Tuesday, April 4, 2017

Charles Ives - Religion

I have gotten a lot of flack for the 20th-21st century music I post, Dusan Bogdanovic was slammed for being too ethnic (meaning that as a composer who grew up in the Balkans they figured he shouldn't make reference to Balkan music) or my dear old, lamented and beloved friend Arthur Berger was denounced as an"academic serialist" by someone who neither knew what the term allegedly meant and who was unfamiliar with Arthur's music - most of which was quite tonal - anyway.

But one composer, the most radical of them all, perhaps, Charles Ives was someone I could post, anything from his most sentimental parlor song to his most extremely proto-serial work without getting any flack because sometime in the 1970s or so Charles Ives was declared kewl - something he also never was.  I would bet he'd have seriously objected to the idea.

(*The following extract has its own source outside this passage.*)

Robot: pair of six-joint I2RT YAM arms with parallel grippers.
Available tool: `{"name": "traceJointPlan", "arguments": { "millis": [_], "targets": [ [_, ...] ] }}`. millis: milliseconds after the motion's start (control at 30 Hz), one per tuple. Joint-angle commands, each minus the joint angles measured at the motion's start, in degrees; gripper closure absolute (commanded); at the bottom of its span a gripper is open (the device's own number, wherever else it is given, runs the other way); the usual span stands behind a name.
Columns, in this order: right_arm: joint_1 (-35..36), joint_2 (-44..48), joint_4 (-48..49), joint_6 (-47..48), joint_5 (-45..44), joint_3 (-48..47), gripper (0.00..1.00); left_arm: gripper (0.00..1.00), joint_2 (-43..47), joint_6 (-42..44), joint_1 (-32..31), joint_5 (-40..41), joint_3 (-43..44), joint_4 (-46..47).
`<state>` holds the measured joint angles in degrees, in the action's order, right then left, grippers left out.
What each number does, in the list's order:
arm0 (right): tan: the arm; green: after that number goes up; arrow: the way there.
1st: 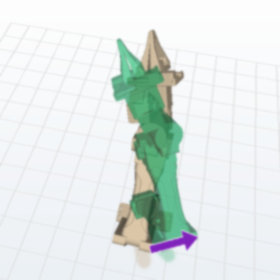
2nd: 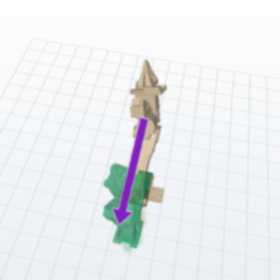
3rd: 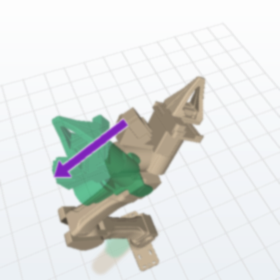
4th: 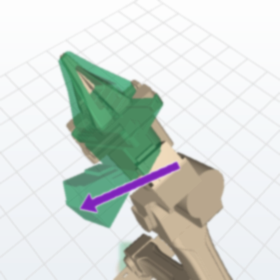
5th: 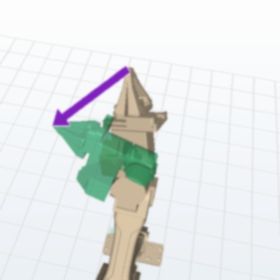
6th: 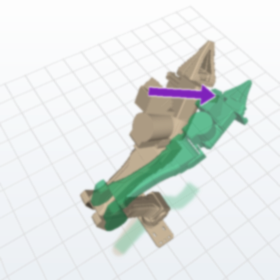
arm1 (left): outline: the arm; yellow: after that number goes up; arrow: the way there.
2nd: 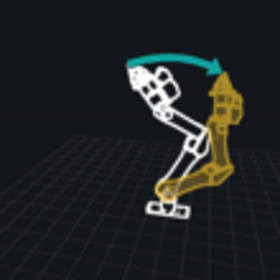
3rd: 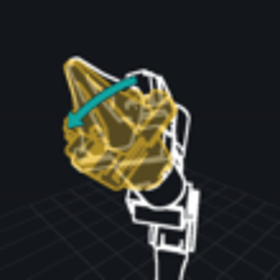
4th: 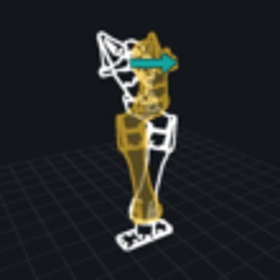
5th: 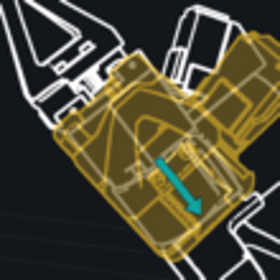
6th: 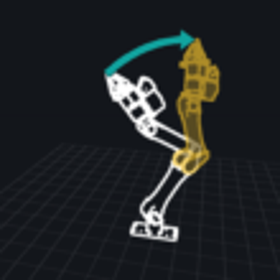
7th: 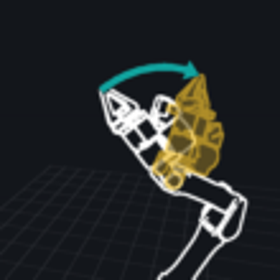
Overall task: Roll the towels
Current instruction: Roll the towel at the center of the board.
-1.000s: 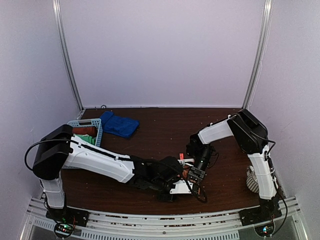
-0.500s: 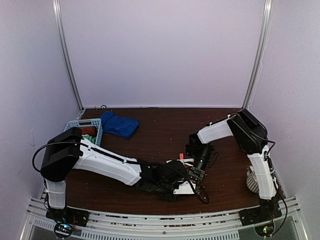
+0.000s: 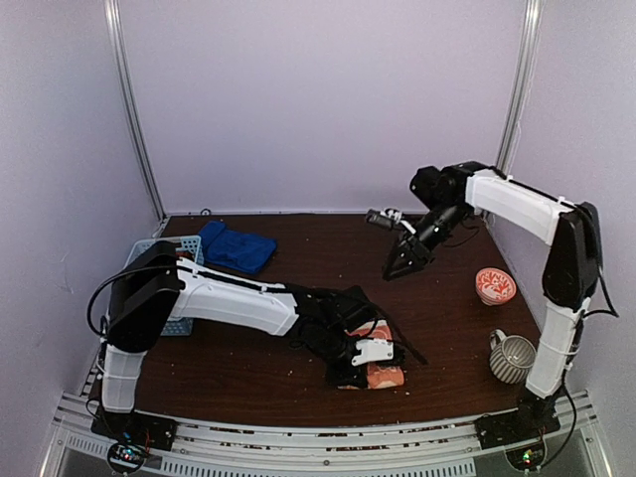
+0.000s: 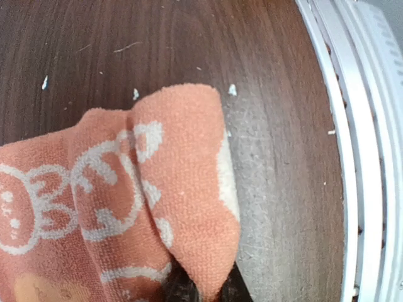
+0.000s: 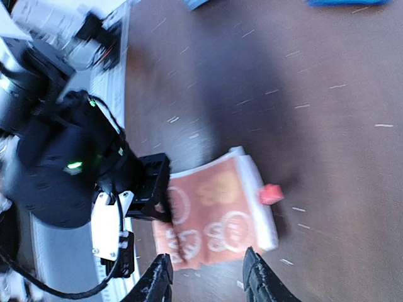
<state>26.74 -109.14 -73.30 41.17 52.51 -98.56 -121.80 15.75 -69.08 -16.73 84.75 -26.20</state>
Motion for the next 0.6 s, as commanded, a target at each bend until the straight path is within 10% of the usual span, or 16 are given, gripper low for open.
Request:
{"name": "traceJointPlan", "arguments": {
  "millis": [0, 233, 567],
  "targets": [
    [-2.9, 11.9, 9.3, -10.0, -7.1, -1.8, 0.61, 0.96, -7.1, -7.7, 6.5, -20.3, 6.3, -7.8],
    [3.2, 32.7, 17.9, -3.6, 1.4, 10.0, 0.58, 0.96, -17.8, -16.1, 12.1, -41.1, 14.8, -10.6],
    [29.2, 35.0, 21.1, 5.3, -34.0, 35.2, 0.70, 0.96, -21.8, -17.6, 13.1, -42.3, 16.7, -13.4]
  ]
}}
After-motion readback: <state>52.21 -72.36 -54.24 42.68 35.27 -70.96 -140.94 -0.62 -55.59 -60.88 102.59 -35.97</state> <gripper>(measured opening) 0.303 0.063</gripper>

Anyway, looking up one of his most perfect pieces in any form, "The Housatonic At Stockbridge," I noticed that the next song in Ives' self-published book 114 Songs has a text which could not have possibly been more apropos to several of my recent posts on atheism,

The song is "Religion" (page 37 of the Pdf below).   The text of the song, from James T. Bixby's essay "Modern Dogmatism"  reads

“There is no unbelief;

And day by day, and night by night, unconsciously

The heart lives by that faith the lips deny,—

God knows the why.”

is just a far earlier statement of my observation that none of the atheist-materialists who never, not for a second live their lives as if they really believed their claims that people are objects, "lumbering robots" "computers made of meat" whose consciousness is a delusion based in the mere working out of random chemical-physical combinations and fluctuations in our skulls, free-will, free-choice (all compositional choices included, not to mention their own their academic blather) and the rights and privileges enjoyed by human beings, etc.  None of them really live that way.  Apparently Mr. Bixby said the same thing in a different way in 1891 and the great Charles Ives chose to set those words 29 years later because he thought they were right.

Here is the song sung.


David Pittsinger, voice
Douglas Dickson, piano

Here's a wider context for the text set by Ives

And further, let me say, I would dislike very much to have you contented with doubt. Doubt makes a very good spade to turn up the ground, but a very poor kind of spiritual food for a daily diet. It is a useful, often an indispensable half-way shelter in the journey of life; but a very cold home in which to settle down as the end of that journey.

In all our deepest hours, when our heart is truly touched, or our mind satisfied, we believe. It is each soul’s positive faith, however unconventional or perhaps unconscious that faith may be, that sustains its hope, that incites its effort, that supports it through the trials of life. Any doubt, even, that is earnest and to be respected, is really an act of faith, faith in a higher law than that of human creeds; in a more direct revelation, within ourselves, in our own sense of justice and consistency, than in any manuscript or print.

The very atheist, who in the name of truth repudiates the word God, is really manifesting (in his own different way) the belief which he cannot escape, in the divine righteousness and its lawful claim on every human soul.

She is right who sings:—

“There is no unbelief;

And day by day, and night by night, unconsciously

The heart lives by that faith the lips deny,—

God knows the why.”

I wish everything could get looked up that fast.  It would have taken me at least an hour to look this stuff up, assuming the university library where I would have to go look for it had it.  I wish it were possible to look up everything online.